Real stores. Real before/after.

Specific numbers from specific stores. No "transformative partnerships," no rounded vanity metrics. Just what we found, what we changed, and how long it took.

Axel Offroad

Off-Road Helmets & Gear Mobile-Heavy (88% mobile) Shopify

The Pattern We Found

The site "worked." Pages loaded. Orders came in. The dev team said everything was fine. But mobile conversion was soft and nobody could explain why.

We were watching Clarity data weekly. Across four straight reporting periods, three signals kept moving together: JavaScript error rate sitting at 5 to 6%, dead clicks on the collection page at 4.6%, and quick backs at 15%. Most teams look at those as separate metrics. They're not. They're the same problem.

The JS errors were null reference failures in the product card initialization code: productelement.getattribute, addEventListener on null elements, "cannot read properties of null." On mobile, those errors were silently breaking interaction on the collection page. Users tapped products. Nothing happened. They tapped again. Nothing. They quick-backed to Instagram or Facebook and the session ended. From the dev team's desktop browser everything looked fine. On mobile, which is 88% of Axel's traffic, it wasn't.

The Fix

Targeted null check fixes on product card initialization. Guard the DOM access. Defer initialization until elements exist. Not a theme rebuild, not a re-platform. One dev cycle, scoped to the actual problem.

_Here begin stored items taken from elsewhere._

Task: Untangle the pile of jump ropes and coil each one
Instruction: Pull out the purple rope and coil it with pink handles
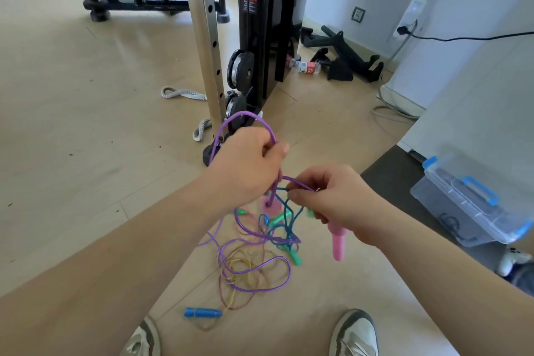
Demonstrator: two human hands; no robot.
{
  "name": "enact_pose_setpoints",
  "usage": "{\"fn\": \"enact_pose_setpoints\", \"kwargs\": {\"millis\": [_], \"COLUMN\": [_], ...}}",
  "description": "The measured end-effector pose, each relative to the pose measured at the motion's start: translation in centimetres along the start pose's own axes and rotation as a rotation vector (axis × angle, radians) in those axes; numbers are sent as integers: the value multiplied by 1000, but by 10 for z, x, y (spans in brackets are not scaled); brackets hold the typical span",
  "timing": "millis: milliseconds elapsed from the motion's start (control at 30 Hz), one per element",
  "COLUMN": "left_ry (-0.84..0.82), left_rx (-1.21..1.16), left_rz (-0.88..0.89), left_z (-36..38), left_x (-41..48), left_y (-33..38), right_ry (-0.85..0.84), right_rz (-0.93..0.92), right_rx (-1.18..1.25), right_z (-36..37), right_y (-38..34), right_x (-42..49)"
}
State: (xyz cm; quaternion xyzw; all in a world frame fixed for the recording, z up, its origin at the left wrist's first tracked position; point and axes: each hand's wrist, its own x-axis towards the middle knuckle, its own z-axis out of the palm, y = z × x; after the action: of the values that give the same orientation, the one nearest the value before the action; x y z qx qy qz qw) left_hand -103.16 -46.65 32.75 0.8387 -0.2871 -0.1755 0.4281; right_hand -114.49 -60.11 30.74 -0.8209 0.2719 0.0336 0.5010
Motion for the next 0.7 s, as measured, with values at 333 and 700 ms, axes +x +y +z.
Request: {"fn": "enact_pose_setpoints", "kwargs": {"millis": [333, 700], "left_ry": [-88, -512], "left_rx": [321, 429], "left_rz": [18, -97], "left_z": [-9, 1], "left_x": [-4, -21], "left_y": [-10, -34], "right_ry": [183, 95], "right_rz": [254, -87], "right_rx": [-3, 500], "right_z": [-1, 0], "right_y": [13, -13], "right_x": [8, -3]}}
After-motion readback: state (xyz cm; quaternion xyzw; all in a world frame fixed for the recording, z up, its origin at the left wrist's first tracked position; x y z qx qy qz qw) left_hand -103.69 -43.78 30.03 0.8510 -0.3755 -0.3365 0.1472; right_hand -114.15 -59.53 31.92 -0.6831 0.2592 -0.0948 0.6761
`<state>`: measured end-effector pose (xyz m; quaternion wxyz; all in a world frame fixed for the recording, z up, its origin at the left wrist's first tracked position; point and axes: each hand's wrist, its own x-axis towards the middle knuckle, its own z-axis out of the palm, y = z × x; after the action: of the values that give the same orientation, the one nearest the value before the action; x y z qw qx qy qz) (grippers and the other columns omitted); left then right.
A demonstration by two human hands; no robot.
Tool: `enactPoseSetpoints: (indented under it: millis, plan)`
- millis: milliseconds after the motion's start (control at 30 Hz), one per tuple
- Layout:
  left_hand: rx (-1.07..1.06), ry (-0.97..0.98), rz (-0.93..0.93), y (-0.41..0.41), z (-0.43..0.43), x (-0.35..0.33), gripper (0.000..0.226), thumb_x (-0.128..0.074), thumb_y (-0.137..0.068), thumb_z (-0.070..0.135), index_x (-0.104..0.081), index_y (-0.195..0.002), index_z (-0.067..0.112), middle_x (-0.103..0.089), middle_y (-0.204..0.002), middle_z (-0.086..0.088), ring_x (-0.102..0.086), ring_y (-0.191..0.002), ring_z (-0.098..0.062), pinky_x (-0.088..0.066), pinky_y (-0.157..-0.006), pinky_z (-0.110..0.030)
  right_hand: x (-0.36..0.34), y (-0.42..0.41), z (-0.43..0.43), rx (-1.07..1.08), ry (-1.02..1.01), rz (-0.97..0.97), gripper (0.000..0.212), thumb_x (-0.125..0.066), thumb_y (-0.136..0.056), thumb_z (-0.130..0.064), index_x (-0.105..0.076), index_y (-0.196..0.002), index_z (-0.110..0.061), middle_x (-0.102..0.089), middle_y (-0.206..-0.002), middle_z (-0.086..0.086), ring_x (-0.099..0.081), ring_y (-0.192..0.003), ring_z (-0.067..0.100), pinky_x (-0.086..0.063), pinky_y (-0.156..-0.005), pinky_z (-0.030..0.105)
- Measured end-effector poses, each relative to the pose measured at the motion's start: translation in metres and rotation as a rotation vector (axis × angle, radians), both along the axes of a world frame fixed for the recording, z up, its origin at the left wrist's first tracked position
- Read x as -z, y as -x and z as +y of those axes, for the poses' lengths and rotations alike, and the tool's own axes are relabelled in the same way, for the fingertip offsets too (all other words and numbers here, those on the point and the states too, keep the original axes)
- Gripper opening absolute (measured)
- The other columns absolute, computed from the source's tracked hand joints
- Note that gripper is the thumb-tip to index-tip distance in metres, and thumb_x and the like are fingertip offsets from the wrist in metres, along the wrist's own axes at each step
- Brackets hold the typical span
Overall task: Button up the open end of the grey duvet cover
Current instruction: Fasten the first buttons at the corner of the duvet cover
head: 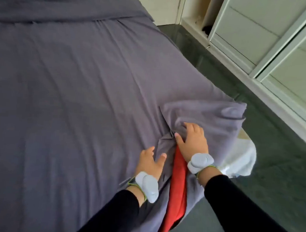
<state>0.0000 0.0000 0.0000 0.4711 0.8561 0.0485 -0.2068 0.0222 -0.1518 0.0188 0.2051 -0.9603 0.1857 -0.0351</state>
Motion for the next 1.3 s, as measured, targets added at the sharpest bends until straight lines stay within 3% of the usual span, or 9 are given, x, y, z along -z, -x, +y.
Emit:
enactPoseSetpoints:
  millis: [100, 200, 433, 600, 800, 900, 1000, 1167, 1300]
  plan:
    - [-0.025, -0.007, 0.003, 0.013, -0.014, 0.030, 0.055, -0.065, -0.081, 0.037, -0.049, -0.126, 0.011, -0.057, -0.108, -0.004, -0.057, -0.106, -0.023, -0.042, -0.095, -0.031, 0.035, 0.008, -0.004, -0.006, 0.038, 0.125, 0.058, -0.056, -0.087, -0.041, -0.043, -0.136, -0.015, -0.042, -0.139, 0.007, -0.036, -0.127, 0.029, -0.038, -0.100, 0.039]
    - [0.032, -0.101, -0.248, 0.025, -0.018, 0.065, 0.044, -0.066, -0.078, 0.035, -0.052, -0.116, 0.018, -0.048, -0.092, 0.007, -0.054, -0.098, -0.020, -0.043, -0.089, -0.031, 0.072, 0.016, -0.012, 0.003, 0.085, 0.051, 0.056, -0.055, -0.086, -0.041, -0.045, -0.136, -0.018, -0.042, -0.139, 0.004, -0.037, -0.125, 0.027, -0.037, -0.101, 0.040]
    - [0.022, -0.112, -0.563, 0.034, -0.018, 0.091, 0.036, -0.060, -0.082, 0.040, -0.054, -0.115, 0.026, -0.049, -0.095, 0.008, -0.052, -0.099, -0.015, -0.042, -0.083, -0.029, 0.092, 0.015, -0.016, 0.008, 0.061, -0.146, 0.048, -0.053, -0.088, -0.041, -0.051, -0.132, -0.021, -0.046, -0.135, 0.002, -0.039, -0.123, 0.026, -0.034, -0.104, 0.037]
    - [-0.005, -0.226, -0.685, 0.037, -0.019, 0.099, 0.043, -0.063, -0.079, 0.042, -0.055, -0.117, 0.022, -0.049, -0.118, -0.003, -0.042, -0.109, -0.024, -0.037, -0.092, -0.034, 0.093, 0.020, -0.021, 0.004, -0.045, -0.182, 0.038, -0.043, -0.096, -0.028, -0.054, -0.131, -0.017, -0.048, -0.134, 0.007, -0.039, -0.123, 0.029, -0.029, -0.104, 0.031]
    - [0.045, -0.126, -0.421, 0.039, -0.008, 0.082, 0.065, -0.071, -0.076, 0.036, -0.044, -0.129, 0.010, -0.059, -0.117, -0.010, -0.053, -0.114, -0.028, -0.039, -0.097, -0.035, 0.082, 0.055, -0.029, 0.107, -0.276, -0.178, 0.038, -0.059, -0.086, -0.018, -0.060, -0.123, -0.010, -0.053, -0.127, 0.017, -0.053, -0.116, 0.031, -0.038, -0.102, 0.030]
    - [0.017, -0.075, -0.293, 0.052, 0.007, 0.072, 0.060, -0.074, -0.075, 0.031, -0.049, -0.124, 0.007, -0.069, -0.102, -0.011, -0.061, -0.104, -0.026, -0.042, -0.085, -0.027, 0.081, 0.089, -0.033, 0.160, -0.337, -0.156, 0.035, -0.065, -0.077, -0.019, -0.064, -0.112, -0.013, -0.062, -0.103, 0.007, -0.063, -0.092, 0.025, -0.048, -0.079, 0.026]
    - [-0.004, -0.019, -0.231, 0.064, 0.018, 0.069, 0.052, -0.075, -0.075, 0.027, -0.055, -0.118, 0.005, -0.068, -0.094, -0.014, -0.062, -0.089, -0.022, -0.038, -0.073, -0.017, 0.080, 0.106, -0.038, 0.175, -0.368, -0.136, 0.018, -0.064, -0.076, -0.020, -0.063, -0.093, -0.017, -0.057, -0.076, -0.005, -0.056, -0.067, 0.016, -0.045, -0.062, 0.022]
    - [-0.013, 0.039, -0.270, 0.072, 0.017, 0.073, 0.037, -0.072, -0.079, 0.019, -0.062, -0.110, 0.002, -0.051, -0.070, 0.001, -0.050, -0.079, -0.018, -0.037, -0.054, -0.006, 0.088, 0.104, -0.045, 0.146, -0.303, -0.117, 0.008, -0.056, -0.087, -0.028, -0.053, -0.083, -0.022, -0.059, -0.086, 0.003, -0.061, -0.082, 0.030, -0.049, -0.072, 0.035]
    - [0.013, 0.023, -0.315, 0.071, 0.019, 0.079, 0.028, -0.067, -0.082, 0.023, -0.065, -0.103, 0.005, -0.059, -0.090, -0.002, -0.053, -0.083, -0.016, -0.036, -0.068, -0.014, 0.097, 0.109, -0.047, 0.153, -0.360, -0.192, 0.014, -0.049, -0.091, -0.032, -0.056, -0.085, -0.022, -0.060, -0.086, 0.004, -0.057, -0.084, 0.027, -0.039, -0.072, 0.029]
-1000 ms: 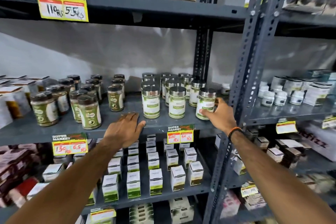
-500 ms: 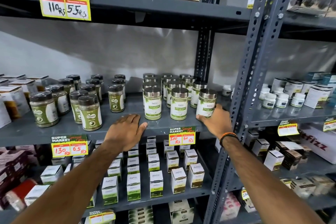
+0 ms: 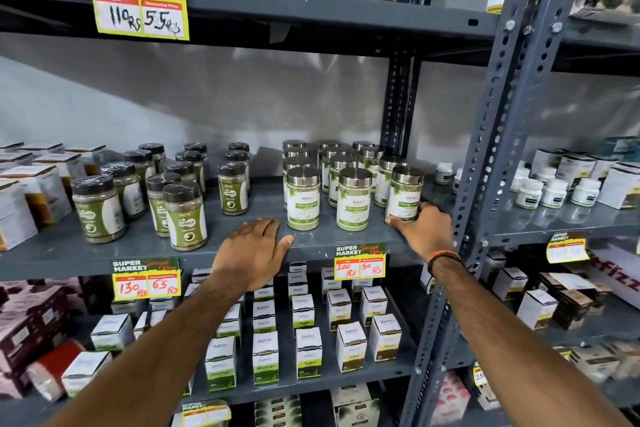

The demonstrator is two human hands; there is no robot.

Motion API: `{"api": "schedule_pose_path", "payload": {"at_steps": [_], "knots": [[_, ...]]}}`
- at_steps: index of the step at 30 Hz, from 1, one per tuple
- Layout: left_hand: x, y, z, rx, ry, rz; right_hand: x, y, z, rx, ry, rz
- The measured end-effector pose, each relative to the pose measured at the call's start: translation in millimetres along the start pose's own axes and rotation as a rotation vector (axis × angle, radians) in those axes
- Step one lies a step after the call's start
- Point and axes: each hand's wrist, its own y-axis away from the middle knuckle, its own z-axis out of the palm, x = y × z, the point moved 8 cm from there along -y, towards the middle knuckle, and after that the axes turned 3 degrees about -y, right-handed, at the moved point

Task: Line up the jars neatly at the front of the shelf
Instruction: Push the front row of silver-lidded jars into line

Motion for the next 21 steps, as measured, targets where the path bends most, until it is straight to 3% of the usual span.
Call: {"api": "schedule_pose_path", "payload": {"at_steps": [21], "knots": [[2.3, 4.5, -3.6, -0.014, 0.071, 0.02, -9.3, 16.1, -9.0, 0.004, -0.057, -0.04]]}}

Then we deliberately waited a week before reporting. Clarity has a 4 to 5 day data lag, and we wanted to see whether dead clicks would fall in parallel with the JS error rate. If the two metrics moved together, that would confirm the causation we'd hypothesized. They did.

The Result · Technical (Apr 7 to 13 vs Mar 26 to Apr 2)

Metric Before After Change
JavaScript Error Rate 5.19% (peak: 5.77%) 1.74% −66% (−70% from peak)
Dead Clicks 4.63% 2.42% −48%
Quick Backs 14.97% 10.73% −28% (lowest ever recorded)
Performance Score 84/100 86/100 +2 (best ever recorded)
CLS 0.014 0.013 Best ever recorded

The Result · Revenue (Apr 1 to 13 vs Mar 1 to 13)

Metric Before (Mar 1 to 13) After (Apr 1 to 13) Change
Total Sales $68,865 $85,907 +30%
Net Sales $63,732 $80,534 +32%
Online Store Revenue (channel we manage) $35,725 $46,800 +31%
Online Store, Week-over-Week (post-fix) $19,900 $24,300 +22% in one week
Average Order Value $204 $237 +16%
Returns $5,162 $2,270 −56%

Timeline: Four weekly reporting periods of pattern detection → one dev cycle of targeted JS fixes → one week of post-fix data validation. The fix was small. Knowing where to point it took the analysis.

What This Actually Means

The lesson here isn't "JavaScript errors hurt revenue." Most $1M+ Shopify stores have JS errors firing somewhere, and most of them don't materially affect conversion. What mattered at Axel was that the errors were specifically breaking mobile interaction on the collection page, on a store where 88% of traffic is mobile. That's the pattern we look for: not "what's broken," but "what's broken in a way that's actually costing you."

The dev team wasn't bad. They just weren't looking at this layer of data. Most aren't.

TigerFriday

Performance Dancewear $1M to $5M Revenue Shopify

The Pattern We Found

TigerFriday's dancewear catalog was organized by product type instead of use case. Dance parents shopping for competition outfits had to mentally cross-reference leotards, skirts, and accessories across multiple categories. The premium line ($89+) sat next to basics ($29) with no visual or contextual differentiation, training shoppers to default to the lowest price point. Classic premium justification gap.

The Fix

Restructured collections around use cases: Competition, Training, Performance, Basics. Built comparison architecture for premium vs. standard lines showing material quality, durability, and feature differences. Added "Complete the Look" bundles that paired complementary items. Implemented smart upsell sequencing based on cart contents.

The Result

Metric Before After Change
Average Order Value Baseline n/a +35%
Premium Line Share Low Dominant Significant shift
Discount Dependency Heavy Minimal -50%

Timeline: Audit to results in 4 weeks

Sears · Enterprise Retail

Loyalty program architecture contributing to $12M impact. Engagement from a prior role. Details available on request.